TASK TO CARRY OUT | Reproduce exactly, and only, the lines below from the one containing "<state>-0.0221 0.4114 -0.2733" through the one containing "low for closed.".

====== DATA SECTION

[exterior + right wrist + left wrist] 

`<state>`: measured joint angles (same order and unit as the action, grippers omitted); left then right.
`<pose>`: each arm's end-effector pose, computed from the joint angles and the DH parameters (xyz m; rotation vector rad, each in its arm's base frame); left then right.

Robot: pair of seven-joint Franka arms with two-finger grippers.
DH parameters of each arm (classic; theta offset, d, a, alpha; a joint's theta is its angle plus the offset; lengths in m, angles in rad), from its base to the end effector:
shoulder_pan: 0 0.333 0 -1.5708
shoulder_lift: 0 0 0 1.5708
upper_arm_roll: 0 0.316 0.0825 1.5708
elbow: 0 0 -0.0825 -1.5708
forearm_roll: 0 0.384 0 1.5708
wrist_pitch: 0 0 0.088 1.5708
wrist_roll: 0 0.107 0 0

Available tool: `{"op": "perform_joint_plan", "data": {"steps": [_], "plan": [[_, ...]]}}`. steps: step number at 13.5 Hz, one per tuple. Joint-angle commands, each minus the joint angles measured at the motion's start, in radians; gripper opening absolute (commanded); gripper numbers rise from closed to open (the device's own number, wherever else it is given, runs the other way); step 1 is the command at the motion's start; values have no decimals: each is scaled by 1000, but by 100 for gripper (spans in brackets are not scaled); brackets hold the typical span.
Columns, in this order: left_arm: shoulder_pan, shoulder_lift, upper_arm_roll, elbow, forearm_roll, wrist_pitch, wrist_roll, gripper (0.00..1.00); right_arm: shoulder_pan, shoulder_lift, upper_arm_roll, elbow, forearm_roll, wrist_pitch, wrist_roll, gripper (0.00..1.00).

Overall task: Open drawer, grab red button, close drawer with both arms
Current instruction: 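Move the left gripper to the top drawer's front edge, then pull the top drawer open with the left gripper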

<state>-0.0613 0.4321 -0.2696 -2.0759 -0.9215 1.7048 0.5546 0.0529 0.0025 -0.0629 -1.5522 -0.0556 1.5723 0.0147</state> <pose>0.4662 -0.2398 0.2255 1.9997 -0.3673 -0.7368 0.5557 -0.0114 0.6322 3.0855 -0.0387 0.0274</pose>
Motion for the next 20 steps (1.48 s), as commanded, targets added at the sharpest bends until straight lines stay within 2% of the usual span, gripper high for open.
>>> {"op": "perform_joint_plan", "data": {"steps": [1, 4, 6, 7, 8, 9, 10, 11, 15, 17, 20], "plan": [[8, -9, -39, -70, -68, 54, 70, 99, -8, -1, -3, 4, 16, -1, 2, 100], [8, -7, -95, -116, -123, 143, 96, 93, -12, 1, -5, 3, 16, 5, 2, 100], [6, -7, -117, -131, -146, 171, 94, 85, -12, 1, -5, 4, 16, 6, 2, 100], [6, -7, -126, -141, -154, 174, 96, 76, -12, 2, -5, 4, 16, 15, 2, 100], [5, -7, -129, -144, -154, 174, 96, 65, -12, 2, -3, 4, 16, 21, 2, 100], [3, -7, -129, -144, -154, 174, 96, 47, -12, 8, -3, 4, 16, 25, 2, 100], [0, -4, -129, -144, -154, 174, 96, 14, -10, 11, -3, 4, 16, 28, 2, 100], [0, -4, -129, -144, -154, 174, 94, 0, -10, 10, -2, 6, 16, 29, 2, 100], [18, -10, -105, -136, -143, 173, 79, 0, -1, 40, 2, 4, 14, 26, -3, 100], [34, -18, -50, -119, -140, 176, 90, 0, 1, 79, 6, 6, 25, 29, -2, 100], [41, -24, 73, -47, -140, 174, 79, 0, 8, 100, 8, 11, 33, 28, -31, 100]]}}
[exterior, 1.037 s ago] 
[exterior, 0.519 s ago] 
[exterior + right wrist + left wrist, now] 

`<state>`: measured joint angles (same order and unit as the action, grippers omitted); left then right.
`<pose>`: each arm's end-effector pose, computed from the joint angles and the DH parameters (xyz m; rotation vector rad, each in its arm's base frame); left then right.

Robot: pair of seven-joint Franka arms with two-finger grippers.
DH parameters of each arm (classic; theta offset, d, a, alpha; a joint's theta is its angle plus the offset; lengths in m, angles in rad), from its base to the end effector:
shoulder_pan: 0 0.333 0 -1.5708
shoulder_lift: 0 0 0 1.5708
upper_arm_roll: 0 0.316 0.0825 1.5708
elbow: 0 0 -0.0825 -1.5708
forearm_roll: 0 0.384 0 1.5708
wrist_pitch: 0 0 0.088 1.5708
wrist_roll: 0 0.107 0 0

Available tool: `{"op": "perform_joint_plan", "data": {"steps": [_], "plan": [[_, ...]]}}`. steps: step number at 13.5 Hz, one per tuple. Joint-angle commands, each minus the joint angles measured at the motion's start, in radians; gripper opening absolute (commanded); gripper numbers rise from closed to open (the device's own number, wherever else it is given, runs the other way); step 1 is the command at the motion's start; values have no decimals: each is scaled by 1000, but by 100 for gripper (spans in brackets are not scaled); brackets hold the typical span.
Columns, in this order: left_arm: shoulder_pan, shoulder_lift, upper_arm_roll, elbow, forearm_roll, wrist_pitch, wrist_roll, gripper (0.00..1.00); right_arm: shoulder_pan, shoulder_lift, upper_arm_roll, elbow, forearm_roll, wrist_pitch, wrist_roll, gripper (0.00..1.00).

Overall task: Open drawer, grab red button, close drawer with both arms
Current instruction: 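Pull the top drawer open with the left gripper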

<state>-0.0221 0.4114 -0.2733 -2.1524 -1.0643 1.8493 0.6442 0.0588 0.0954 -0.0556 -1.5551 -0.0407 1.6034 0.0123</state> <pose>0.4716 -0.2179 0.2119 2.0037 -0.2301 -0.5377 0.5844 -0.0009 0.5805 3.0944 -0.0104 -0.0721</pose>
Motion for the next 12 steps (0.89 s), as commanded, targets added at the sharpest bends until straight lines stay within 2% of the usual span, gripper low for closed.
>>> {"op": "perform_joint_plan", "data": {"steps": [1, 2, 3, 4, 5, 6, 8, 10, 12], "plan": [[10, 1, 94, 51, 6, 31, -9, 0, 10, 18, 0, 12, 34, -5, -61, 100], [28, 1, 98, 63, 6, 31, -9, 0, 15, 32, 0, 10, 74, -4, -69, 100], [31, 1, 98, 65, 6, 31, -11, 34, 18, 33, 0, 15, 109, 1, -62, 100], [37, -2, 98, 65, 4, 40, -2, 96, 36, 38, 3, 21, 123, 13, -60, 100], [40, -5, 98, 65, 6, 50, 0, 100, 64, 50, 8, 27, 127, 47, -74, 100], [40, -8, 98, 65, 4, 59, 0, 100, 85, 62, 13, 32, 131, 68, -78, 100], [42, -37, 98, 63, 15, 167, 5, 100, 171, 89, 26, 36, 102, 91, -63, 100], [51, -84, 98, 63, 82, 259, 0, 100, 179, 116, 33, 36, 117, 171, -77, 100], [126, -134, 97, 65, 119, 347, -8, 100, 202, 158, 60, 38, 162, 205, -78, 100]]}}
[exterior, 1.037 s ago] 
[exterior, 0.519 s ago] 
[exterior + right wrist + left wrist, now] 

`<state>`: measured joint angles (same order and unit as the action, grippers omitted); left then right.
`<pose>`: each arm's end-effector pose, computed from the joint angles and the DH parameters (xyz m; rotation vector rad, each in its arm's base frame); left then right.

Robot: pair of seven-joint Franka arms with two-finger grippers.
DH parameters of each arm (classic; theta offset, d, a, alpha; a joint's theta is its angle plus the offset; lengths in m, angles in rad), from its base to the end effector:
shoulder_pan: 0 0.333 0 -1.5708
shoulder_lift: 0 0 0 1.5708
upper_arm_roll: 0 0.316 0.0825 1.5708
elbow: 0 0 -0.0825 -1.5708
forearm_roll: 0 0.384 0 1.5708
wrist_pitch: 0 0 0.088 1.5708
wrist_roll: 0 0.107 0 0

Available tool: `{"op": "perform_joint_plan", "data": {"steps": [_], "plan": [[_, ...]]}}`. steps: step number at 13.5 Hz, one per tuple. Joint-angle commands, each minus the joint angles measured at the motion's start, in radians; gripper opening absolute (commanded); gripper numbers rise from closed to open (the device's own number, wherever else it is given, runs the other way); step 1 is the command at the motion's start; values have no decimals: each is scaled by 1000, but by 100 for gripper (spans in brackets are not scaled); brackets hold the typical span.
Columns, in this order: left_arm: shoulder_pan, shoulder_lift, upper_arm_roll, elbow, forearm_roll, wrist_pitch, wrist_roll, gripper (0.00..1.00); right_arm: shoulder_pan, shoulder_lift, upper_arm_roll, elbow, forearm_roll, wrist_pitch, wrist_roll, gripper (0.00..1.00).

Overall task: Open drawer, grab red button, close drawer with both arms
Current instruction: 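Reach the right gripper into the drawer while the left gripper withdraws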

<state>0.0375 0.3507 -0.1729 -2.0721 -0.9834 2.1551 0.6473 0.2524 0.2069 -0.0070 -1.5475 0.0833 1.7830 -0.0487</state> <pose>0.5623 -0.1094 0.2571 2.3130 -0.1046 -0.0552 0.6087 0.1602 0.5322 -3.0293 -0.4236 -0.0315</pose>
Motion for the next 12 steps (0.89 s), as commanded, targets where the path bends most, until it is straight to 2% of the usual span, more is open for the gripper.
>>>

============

TASK SOLUTION |
<state>-0.0221 0.4114 -0.2733 -2.1524 -1.0643 1.8493 0.6442 0.0588 0.0954 -0.0556 -1.5551 -0.0407 1.6034 0.0123</state> <pose>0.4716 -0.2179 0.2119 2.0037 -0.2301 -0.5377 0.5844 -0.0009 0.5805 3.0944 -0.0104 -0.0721</pose>
Motion for the next 12 steps (0.89 s), as commanded, targets added at the sharpest bends until straight lines stay within 2% of the usual span, gripper low for closed.

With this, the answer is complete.